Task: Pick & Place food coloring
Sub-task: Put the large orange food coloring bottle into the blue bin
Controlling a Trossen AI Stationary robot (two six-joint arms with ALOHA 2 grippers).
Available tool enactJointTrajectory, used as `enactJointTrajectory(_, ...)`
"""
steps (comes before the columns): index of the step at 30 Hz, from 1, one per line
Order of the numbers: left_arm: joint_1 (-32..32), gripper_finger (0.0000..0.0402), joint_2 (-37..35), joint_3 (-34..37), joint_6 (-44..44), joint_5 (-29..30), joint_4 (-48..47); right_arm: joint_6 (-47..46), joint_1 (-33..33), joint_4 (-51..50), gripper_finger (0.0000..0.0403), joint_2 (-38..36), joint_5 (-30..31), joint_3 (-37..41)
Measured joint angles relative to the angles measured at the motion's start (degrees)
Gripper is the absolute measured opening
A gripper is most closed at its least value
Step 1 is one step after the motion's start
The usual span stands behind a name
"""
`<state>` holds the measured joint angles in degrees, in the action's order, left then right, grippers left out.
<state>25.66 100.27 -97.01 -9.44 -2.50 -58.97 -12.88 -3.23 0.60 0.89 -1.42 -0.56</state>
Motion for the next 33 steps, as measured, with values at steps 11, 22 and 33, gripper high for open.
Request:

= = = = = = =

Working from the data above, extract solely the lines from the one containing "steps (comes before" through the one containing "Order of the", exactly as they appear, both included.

steps (comes before the columns): index of the step at 30 Hz, from 1, one per line
Order of the numbers: left_arm: joint_1 (-32..32), gripper_finger (0.0000..0.0402), joint_2 (-37..35), joint_3 (-34..37), joint_6 (-44..44), joint_5 (-29..30), joint_4 (-48..47); right_arm: joint_6 (-47..46), joint_1 (-33..33), joint_4 (-51..50), gripper_finger (0.0000..0.0403), joint_2 (-38..36), joint_5 (-30..31), joint_3 (-37..41)

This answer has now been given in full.